9/11 and the racial limitations of religious freedom in America

For the past 20 years, Muslims in the US have been systematically racialised and their civil liberties curbed.

American Muslims take part in Eid al-Fitr prayers in Brooklyn, New York on June 25, 2017 [File: Kholood Eid/Reuters]

Each anniversary of the 9/11 attacks generates debates on how to balance security with liberty in the United States. What is often lost in the conversation is the role that race plays in constraining civil liberties for religious minorities. Today, the targets are Muslims. A century ago, it was Jews and Catholics.

The racialisation script is the same. First, the religious minority is vilified in the media and among public officials as a disloyal fifth column. Then, the religion’s followers are racialised as a threat to the (Anglo-Saxon Protestant) American way of life. Finally, the religion is expelled from the realm of religion by relabelling it a dangerous political ideology.

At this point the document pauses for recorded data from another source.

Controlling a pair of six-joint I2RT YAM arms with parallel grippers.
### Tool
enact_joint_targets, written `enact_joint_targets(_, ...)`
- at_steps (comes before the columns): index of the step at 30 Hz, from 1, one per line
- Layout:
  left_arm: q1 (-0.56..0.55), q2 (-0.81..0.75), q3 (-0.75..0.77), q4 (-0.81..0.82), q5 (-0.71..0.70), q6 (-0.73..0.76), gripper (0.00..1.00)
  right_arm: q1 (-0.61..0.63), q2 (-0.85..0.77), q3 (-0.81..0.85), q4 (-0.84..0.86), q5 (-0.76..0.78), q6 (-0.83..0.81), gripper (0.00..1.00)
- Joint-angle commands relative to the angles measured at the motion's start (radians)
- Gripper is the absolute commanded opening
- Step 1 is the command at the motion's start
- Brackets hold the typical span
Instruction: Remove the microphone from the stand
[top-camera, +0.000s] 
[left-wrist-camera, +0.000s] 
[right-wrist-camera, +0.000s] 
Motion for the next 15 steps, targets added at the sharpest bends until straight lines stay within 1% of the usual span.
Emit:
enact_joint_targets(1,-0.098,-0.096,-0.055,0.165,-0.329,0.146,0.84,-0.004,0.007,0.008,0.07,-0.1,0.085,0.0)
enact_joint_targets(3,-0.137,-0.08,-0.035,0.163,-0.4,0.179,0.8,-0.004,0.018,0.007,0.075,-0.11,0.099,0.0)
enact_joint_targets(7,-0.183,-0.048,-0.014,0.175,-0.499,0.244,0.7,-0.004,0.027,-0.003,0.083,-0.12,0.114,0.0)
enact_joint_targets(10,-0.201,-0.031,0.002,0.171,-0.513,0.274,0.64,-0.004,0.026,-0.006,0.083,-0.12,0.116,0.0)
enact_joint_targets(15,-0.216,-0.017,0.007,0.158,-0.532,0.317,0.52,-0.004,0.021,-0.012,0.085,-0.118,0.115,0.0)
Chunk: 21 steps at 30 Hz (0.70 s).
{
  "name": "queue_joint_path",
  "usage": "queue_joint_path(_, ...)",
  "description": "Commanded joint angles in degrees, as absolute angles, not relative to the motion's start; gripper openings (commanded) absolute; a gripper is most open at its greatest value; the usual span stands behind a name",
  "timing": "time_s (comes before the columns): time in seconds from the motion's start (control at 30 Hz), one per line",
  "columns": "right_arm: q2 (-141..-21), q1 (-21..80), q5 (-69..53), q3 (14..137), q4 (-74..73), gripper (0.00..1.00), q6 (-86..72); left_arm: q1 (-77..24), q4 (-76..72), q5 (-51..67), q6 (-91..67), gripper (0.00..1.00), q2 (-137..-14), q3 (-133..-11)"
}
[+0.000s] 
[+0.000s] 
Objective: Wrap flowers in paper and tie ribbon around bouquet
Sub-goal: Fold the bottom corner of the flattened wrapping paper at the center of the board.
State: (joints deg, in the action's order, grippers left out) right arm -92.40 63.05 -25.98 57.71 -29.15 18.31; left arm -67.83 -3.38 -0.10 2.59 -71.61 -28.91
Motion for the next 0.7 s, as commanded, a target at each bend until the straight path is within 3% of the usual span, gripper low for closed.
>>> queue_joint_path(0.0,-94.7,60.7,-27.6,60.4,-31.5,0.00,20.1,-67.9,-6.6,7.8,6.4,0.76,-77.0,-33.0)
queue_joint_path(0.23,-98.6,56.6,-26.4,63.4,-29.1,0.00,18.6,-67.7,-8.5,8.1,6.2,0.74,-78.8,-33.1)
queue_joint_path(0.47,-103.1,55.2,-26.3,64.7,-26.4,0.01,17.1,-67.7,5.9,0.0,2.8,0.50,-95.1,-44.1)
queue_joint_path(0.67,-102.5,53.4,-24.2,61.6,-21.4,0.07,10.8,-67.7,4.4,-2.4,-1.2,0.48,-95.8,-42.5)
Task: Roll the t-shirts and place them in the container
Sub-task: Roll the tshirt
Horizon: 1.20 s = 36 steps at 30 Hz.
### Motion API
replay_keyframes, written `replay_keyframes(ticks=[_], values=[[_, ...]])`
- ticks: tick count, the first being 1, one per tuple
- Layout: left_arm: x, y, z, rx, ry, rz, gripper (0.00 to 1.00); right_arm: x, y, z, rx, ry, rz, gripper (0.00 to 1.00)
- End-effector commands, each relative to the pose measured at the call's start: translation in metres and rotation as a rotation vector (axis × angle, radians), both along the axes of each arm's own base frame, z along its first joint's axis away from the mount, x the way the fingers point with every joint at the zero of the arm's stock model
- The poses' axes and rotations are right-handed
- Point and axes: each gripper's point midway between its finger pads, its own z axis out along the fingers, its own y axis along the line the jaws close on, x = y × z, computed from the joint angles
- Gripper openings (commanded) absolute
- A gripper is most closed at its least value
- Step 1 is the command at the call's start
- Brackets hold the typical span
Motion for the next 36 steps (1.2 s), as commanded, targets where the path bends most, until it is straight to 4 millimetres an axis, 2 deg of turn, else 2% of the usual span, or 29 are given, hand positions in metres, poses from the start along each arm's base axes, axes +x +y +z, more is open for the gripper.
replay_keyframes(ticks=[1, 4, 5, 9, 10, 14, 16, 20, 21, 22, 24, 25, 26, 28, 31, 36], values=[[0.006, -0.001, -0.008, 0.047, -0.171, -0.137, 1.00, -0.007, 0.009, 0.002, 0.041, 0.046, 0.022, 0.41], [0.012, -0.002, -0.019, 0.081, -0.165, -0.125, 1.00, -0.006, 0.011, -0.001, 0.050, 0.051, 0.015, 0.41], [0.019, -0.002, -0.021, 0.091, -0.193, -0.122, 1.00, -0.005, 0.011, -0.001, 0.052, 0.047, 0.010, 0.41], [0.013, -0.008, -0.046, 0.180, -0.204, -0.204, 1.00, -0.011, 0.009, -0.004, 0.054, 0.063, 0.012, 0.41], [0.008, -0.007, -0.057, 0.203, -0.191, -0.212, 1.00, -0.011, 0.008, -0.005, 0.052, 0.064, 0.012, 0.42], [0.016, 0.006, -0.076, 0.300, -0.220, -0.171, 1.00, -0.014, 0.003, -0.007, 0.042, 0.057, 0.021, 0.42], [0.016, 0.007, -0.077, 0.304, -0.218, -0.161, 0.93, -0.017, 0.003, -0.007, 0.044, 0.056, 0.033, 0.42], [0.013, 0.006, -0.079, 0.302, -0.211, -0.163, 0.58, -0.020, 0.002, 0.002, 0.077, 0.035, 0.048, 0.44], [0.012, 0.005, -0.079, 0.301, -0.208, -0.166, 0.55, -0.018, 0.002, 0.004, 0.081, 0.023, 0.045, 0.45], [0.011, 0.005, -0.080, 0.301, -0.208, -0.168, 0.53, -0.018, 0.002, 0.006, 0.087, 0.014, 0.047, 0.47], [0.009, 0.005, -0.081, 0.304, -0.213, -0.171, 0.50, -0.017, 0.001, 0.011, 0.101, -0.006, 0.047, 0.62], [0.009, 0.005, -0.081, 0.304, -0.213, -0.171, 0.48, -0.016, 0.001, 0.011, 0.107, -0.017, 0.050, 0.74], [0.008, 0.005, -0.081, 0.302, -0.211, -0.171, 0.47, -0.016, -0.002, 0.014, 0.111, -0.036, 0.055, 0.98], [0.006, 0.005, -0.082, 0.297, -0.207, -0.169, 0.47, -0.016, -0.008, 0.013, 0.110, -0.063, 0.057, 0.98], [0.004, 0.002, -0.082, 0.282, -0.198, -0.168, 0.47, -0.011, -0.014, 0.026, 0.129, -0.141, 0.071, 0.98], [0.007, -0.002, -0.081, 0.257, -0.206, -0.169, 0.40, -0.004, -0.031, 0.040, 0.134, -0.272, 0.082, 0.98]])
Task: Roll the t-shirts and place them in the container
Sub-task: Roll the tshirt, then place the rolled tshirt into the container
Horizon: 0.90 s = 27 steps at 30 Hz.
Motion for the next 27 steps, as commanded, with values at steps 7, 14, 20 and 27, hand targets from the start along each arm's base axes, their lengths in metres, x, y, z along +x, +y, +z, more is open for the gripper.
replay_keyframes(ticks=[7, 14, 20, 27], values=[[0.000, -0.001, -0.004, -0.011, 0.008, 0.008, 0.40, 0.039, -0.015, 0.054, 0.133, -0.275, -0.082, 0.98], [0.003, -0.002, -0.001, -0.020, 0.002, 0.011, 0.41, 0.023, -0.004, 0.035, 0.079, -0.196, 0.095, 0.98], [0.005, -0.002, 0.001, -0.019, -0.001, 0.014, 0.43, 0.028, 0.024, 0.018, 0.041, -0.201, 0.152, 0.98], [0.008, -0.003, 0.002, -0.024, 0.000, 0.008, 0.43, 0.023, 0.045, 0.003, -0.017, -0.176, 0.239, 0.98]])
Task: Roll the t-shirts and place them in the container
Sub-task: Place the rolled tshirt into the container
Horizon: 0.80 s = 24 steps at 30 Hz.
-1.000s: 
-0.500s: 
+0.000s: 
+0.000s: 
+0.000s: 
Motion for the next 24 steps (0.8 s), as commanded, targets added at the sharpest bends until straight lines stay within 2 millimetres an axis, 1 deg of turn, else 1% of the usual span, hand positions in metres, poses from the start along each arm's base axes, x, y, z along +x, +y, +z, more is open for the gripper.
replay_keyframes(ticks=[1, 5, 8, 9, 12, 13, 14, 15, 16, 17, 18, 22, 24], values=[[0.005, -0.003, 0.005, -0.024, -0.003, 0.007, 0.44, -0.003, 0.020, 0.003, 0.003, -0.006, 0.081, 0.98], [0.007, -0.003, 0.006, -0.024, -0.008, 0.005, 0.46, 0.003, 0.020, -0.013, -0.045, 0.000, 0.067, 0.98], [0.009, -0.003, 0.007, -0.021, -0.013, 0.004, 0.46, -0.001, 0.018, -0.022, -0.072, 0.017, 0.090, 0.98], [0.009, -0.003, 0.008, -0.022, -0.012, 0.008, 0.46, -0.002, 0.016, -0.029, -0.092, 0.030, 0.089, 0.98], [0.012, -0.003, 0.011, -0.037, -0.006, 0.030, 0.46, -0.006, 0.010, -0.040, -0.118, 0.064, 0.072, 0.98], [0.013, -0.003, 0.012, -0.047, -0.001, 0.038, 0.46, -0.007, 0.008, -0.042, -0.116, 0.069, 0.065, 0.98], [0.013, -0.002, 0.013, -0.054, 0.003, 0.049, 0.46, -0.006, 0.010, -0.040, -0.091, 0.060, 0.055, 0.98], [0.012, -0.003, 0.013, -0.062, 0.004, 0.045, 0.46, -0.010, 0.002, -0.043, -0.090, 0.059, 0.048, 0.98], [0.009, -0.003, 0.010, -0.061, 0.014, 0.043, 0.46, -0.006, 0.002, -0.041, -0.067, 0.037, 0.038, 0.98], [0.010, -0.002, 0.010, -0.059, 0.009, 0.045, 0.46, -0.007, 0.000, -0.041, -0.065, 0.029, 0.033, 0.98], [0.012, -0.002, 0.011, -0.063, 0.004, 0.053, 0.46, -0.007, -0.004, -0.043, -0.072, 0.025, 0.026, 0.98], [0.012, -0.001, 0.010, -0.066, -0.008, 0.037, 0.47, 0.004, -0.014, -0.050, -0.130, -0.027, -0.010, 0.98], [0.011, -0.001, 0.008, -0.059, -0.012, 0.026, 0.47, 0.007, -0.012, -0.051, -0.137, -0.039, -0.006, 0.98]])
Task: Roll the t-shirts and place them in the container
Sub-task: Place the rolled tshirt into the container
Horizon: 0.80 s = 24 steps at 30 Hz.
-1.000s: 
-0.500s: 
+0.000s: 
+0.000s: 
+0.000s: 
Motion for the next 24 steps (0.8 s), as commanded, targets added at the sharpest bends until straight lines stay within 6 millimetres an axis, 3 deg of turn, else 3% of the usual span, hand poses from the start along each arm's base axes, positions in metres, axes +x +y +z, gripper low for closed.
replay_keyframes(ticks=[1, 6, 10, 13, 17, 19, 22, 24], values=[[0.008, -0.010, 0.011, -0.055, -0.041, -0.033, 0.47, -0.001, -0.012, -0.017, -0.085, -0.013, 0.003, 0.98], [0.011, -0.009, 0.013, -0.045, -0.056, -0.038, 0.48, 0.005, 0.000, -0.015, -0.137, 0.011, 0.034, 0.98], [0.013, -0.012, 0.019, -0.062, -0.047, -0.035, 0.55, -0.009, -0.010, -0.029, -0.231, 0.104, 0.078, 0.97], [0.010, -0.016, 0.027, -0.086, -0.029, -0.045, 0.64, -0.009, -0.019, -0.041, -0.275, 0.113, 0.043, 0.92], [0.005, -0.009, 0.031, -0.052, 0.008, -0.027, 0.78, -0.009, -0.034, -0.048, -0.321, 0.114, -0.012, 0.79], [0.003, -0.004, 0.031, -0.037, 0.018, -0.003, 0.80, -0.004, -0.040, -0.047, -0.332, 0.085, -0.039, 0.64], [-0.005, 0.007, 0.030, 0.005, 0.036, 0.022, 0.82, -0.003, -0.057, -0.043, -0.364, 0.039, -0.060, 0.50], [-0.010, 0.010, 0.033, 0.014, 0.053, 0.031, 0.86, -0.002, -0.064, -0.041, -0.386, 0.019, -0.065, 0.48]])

For the past two decades, Americans have been subjected to a continuous stream of doomsday media portraying Muslims as terrorists. Few, if any, news stories describe how the millions of Muslim doctors, teachers, business owners, lawyers, and other working folks positively contribute to American society. Indeed, according to a 2018 University of Alabama study, from 2006 to 2015, terrorism committed by Muslims was covered 357 percent more times than terrorism committed by non-Muslims in the US.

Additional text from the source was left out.